§ Exercise objective:
Search the listing below for the string "what" and copy every line where it occurs.

§ Records shown:
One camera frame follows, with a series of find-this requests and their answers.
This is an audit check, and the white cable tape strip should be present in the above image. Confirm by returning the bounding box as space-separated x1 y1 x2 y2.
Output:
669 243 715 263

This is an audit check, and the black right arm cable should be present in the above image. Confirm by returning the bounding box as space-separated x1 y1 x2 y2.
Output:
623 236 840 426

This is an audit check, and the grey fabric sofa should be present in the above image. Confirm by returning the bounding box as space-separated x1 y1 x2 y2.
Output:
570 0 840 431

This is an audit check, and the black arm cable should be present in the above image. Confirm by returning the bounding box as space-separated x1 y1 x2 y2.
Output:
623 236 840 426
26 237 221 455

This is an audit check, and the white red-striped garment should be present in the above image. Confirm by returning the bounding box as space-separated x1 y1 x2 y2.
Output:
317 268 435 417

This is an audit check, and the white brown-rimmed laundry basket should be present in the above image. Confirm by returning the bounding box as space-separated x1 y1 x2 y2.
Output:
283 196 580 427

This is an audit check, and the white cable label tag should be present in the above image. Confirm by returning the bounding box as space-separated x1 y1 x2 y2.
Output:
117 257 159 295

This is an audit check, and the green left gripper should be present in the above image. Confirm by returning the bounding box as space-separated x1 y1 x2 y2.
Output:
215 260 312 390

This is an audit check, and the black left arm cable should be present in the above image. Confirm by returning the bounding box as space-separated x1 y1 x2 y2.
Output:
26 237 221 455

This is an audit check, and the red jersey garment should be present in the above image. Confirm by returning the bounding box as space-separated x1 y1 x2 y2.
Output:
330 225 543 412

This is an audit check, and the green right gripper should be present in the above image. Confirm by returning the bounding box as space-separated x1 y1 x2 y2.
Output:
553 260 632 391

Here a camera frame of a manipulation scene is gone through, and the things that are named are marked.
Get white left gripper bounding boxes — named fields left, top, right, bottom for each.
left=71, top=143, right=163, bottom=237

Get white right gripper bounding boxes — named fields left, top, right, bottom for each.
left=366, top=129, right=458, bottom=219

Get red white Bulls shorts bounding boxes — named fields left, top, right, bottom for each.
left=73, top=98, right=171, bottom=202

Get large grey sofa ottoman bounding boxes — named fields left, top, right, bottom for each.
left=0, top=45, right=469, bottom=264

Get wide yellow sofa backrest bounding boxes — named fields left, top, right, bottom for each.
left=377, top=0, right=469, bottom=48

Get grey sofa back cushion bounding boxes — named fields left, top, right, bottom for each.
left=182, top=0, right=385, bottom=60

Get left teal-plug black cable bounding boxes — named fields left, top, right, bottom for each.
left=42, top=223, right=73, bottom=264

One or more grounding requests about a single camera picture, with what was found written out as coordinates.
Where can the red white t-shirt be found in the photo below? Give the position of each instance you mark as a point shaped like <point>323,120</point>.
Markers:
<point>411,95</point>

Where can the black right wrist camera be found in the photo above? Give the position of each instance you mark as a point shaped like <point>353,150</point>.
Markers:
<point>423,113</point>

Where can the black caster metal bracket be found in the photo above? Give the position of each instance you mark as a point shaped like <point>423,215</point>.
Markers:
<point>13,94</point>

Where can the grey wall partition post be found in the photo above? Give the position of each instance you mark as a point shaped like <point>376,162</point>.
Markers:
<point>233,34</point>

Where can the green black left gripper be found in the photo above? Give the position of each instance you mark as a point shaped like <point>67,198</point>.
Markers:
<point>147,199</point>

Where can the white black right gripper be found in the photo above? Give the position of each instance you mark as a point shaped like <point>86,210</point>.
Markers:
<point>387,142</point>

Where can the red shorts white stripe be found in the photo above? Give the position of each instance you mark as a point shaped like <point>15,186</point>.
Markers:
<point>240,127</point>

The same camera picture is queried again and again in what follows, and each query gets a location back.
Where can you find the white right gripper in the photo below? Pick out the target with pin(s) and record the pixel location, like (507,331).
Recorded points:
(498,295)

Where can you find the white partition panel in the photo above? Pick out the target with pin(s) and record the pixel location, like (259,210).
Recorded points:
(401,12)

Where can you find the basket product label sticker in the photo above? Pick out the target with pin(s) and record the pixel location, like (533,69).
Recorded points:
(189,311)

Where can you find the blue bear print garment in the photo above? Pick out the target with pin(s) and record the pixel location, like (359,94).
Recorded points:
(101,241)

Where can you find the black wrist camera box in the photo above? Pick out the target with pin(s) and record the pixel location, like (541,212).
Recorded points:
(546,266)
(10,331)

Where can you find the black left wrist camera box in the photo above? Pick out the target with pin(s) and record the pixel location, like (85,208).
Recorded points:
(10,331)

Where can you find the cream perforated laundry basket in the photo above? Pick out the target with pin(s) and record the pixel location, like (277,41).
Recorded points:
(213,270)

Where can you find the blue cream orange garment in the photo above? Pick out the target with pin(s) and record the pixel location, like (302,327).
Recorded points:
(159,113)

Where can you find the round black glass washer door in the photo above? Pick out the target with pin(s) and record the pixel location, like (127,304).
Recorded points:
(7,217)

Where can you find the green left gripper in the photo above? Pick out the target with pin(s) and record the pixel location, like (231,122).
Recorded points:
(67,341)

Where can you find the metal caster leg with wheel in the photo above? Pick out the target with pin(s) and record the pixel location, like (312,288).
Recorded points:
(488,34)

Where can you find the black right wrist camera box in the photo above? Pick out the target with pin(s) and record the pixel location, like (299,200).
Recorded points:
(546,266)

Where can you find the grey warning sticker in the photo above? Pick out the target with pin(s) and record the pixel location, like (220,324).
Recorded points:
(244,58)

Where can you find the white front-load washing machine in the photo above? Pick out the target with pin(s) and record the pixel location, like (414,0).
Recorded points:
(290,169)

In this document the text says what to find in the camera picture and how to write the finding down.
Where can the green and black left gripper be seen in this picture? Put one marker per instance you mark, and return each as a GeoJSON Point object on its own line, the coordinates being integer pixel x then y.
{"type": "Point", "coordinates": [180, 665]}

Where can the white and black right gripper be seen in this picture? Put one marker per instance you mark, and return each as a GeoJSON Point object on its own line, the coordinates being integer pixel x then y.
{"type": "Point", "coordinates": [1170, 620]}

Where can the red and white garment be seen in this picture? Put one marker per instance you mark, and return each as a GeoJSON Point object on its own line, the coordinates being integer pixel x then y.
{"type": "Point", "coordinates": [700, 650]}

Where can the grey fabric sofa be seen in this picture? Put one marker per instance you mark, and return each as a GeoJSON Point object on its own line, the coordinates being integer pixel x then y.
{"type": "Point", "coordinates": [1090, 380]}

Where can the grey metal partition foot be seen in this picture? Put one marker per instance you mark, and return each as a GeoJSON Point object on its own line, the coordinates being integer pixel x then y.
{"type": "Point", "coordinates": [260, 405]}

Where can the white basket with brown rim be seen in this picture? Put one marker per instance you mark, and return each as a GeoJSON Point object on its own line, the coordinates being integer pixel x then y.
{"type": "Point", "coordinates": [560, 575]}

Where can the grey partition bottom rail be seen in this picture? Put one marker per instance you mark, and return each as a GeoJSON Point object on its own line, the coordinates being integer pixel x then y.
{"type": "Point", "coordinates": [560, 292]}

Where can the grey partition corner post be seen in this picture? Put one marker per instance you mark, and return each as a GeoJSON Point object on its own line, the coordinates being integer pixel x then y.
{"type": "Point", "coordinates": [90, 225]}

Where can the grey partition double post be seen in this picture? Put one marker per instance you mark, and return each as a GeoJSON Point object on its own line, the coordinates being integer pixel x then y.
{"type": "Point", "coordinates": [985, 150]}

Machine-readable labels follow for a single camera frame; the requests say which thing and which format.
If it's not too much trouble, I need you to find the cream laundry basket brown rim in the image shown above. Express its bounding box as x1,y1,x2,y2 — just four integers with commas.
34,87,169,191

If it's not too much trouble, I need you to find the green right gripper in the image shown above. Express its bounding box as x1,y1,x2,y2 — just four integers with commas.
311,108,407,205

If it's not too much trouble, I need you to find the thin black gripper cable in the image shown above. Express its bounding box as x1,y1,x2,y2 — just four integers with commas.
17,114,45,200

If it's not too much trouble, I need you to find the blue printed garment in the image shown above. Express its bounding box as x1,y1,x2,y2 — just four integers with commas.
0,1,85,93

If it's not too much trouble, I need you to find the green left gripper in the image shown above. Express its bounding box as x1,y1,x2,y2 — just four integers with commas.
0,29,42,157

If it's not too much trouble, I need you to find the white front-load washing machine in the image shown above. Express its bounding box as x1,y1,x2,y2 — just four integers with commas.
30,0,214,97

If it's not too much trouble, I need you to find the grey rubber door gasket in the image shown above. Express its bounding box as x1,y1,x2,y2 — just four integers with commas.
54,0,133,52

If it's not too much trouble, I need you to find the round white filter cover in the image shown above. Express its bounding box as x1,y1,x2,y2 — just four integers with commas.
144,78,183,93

§ Output for this exercise:
One or more grounding requests about a single camera picture, with what was found written out as coordinates.
The same camera picture is queried again and again in what follows, and each query gets a location back.
In this document the text says what to find in the camera picture and how to write the finding down.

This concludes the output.